---------- Given information ----------
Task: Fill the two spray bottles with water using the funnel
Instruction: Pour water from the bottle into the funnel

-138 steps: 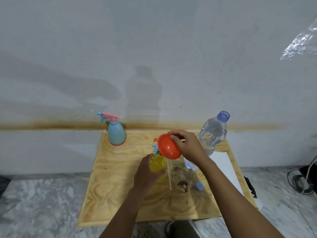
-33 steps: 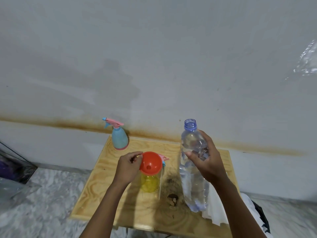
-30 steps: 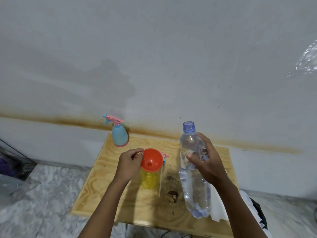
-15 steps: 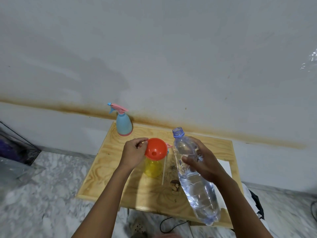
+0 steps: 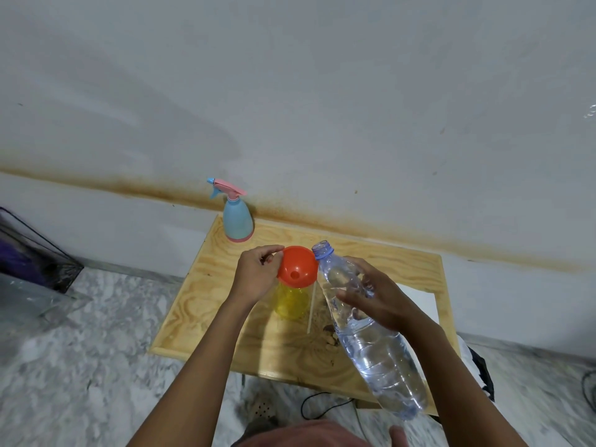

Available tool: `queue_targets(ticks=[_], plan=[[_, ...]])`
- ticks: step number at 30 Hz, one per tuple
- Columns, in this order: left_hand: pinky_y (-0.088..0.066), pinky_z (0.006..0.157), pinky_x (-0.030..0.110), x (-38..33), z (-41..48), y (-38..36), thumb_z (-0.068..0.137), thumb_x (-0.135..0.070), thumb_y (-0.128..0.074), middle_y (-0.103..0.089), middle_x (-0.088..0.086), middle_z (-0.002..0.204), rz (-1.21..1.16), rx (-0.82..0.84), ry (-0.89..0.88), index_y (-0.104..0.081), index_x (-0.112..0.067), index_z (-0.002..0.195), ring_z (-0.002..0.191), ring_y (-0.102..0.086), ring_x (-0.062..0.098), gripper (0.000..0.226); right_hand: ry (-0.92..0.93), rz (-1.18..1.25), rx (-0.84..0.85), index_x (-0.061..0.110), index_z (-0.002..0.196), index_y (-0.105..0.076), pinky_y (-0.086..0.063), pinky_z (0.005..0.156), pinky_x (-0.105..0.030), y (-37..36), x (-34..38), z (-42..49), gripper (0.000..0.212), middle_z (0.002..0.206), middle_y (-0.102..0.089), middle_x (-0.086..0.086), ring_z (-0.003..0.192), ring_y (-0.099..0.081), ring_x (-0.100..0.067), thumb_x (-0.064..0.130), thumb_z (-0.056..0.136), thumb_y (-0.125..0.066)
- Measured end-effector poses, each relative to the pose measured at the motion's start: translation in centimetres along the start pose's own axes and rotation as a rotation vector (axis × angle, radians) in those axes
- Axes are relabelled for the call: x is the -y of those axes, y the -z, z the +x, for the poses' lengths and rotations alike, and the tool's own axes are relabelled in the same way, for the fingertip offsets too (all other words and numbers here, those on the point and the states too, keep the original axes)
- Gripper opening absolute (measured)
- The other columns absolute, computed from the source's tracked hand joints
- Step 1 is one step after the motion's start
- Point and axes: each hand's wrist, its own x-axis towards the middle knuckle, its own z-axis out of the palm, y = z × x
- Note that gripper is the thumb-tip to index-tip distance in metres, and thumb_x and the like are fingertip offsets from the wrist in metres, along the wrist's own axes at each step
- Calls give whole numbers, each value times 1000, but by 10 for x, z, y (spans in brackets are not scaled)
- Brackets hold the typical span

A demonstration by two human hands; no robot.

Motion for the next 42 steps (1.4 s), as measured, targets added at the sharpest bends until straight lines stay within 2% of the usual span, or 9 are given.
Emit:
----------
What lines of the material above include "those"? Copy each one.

- Measured end-effector poses, each relative to the pose measured at the motion's start: translation in centimetres along the start pose's own axes and rotation as a rotation vector (axis × angle, radians) in those axes
- Axes are relabelled for the call: x is the -y of those axes, y the -z, z the +x, for the poses' lengths and rotations alike, and the tool's own axes are relabelled in the same way, for the fingertip offsets too (all other words and numbers here, those on the point and the states too, keep the original axes)

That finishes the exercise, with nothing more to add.